Aim of the exercise:
Would you retype the listing below word for word, without any of its pictures?

Given information:
----

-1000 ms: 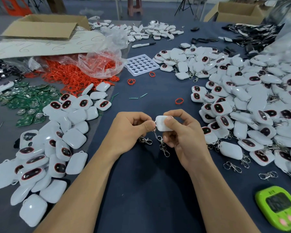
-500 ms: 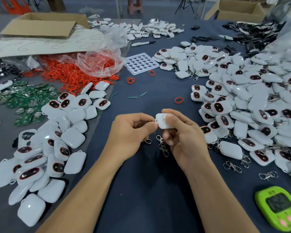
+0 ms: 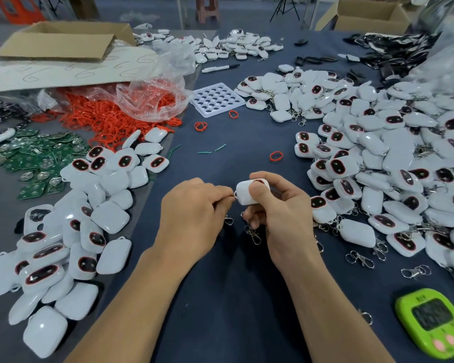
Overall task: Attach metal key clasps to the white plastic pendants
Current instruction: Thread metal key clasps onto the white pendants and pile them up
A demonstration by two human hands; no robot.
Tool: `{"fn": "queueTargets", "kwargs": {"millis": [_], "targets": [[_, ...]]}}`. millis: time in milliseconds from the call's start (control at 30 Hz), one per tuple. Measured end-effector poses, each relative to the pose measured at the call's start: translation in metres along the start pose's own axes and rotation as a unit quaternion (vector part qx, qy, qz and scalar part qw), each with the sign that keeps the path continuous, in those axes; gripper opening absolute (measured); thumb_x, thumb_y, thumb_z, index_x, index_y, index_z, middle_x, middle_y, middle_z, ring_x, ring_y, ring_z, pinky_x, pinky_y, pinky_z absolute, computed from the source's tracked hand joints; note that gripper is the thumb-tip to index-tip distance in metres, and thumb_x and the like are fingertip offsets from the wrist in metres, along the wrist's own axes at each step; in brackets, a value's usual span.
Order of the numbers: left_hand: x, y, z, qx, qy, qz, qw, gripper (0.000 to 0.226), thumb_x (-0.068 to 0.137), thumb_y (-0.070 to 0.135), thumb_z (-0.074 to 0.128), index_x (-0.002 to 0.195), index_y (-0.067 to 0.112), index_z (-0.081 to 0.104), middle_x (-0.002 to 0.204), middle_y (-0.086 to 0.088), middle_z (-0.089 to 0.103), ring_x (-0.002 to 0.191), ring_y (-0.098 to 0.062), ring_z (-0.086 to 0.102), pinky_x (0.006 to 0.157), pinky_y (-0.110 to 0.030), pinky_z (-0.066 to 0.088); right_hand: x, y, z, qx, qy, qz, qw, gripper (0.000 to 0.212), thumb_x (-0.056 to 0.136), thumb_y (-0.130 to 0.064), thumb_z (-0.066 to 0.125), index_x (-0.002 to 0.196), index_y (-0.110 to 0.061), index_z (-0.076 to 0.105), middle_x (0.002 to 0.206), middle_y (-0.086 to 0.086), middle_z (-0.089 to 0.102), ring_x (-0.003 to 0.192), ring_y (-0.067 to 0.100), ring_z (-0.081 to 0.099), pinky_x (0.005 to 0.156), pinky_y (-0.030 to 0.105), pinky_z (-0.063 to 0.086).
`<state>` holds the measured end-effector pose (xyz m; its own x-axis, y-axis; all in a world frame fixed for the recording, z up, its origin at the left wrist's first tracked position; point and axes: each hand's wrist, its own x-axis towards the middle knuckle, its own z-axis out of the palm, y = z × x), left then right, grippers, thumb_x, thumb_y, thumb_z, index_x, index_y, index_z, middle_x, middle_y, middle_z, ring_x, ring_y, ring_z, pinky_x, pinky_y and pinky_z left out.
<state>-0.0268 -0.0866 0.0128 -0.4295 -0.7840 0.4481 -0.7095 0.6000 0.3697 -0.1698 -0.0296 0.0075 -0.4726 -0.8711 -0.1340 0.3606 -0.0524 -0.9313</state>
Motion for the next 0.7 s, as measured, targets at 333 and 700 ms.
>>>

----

Answer area:
-1000 ms: 
-500 ms: 
+0 ms: 
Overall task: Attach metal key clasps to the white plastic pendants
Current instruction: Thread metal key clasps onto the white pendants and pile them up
A demonstration by two human hands; no robot.
Tool: `{"fn": "queueTargets", "kwargs": {"millis": [_], "targets": [[_, ...]]}}`. millis: time in milliseconds from the call's start (control at 30 Hz), one per tuple. Measured end-effector poses, each relative to the pose measured at the call's start: translation in metres along the start pose's own axes and rotation as a unit quaternion (vector part qx, qy, qz and scalar part qw), each with the sign that keeps the path continuous, in those axes; gripper opening absolute (measured); thumb_x, thumb_y, thumb_z, index_x, index_y, index_z, middle_x, middle_y, middle_z, ring_x, ring_y, ring_z, pinky_x, pinky_y, pinky_z absolute, computed from the source's tracked hand joints; note that gripper is the thumb-tip to index-tip distance in metres, and thumb_x and the like are fingertip offsets from the wrist in metres, along the wrist's own axes at each step; in brackets, a value's usual span.
Order of the numbers: left_hand: x, y, z, qx, qy, qz, qw, gripper (0.000 to 0.226), thumb_x (-0.068 to 0.137), thumb_y (-0.070 to 0.135), thumb_z (-0.074 to 0.128), index_x (-0.002 to 0.195), index_y (-0.067 to 0.112), index_z (-0.081 to 0.104), middle_x (-0.002 to 0.204), middle_y (-0.086 to 0.088), middle_z (-0.089 to 0.103), ring_x (-0.002 to 0.191), ring_y (-0.098 to 0.062), ring_z (-0.086 to 0.102), pinky_x (0.006 to 0.157), pinky_y (-0.110 to 0.030), pinky_z (-0.066 to 0.088); right_hand: x, y, z, qx, qy, qz, qw, gripper (0.000 to 0.212), thumb_x (-0.056 to 0.136), thumb_y (-0.130 to 0.064), thumb_z (-0.066 to 0.125), index_x (-0.002 to 0.196), index_y (-0.110 to 0.061), index_z (-0.076 to 0.105), middle_x (0.002 to 0.206), middle_y (-0.086 to 0.086), middle_z (-0.089 to 0.102), ring_x (-0.003 to 0.192), ring_y (-0.067 to 0.100), ring_z (-0.081 to 0.099), pinky_x (0.005 to 0.156), pinky_y (-0.030 to 0.105), pinky_z (-0.063 to 0.086).
`<state>` holds the measured end-effector pose (xyz m; its own x-axis, y-axis; all in a world frame fixed for the recording, z up, its origin at the left wrist's first tracked position; point and axes: each hand's wrist, its own x-axis towards the middle knuckle, its own z-axis out of the palm, y = z × x), left then right, grippers, thumb_x, thumb_y, thumb_z, index_x, index_y, index_z, middle_x, middle_y, middle_z, ring_x, ring_y, ring_z, pinky_x, pinky_y and pinky_z left out.
<state>-0.0268 -0.0866 0.0128 -0.4295 -0.7840 0.4481 -0.7095 0.6000 0.3697 -0.1698 -0.0296 0.0075 -0.4726 -0.8711 -0.1340 0.3606 -0.0524 -0.9313</state>
Motion for the next 0.7 s, as measured, targets at 333 and 700 ms.
>>>

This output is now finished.